New prognostic factors and scoring system for patients with acute myeloid leukemia

Abstract

Acute myeloid leukemia (AML) is a malignant disease originating from myeloid hematopoietic stem or progenitor cells. It is important to identify molecules associated with the prognosis of AML and conduct an individual risk assessment for different patients. In the present study, the RNA expression profile of 132 patients with AML and 337 healthy individuals were downloaded from the University of California Santa Cruz Xena and the Genotype-Tissue Expression project databases. Differentially expressed mRNA (DEmRNA) transcripts between normal blood and AML blood were identified. Among these, prognosis-associated signature mRNA molecules were screened using univariate Cox and least absolute shrinkage and selection operator regression.
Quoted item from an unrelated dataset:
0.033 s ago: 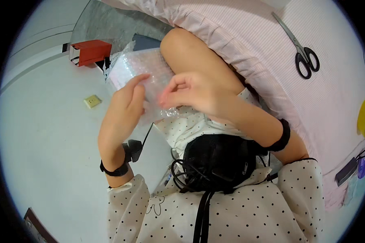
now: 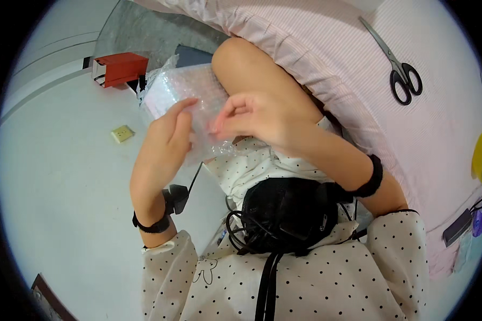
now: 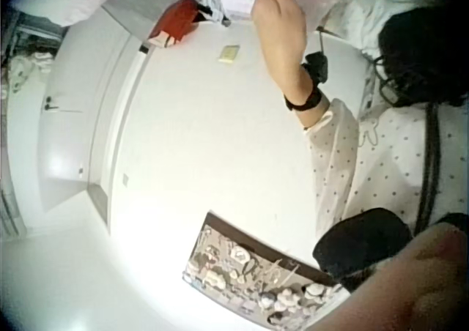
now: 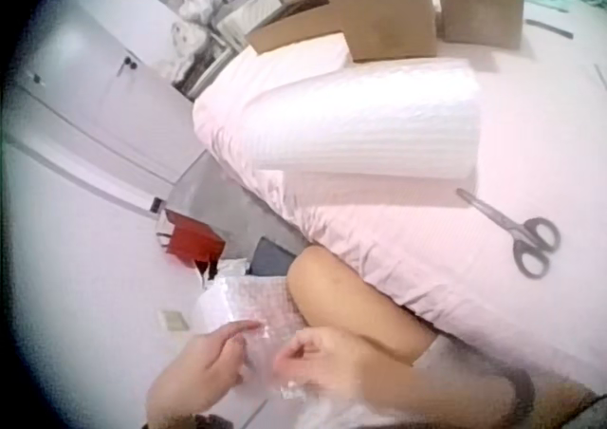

A total of four genes, namely, family with sequence similarity 124 member B (FAM124B), 4-hydroxyphenylpyruvate dioxygenase-like protein (HPDL), myeloperoxidase (MPO) and purinergic receptor P2Y1 (P2RY1), were identified using multivariate Cox regression analysis and were used to construct a prognostic scoring system. Moreover, the expression levels of HPDL and MPO were higher in the samples with high immunity scores and estimate scores (sum of stromal score and immune score), compared with those with low scores. Reverse transcription-quantitative PCR and western blot analysis were used to confirm the upregulation of the four candidate genes in AML cell lines as well as in clinical AML samples. In summary, the present study identified a novel mRNA-based prognostic risk scoring system for patients with AML. The four genes used in this scoring system may also play an important role in AML.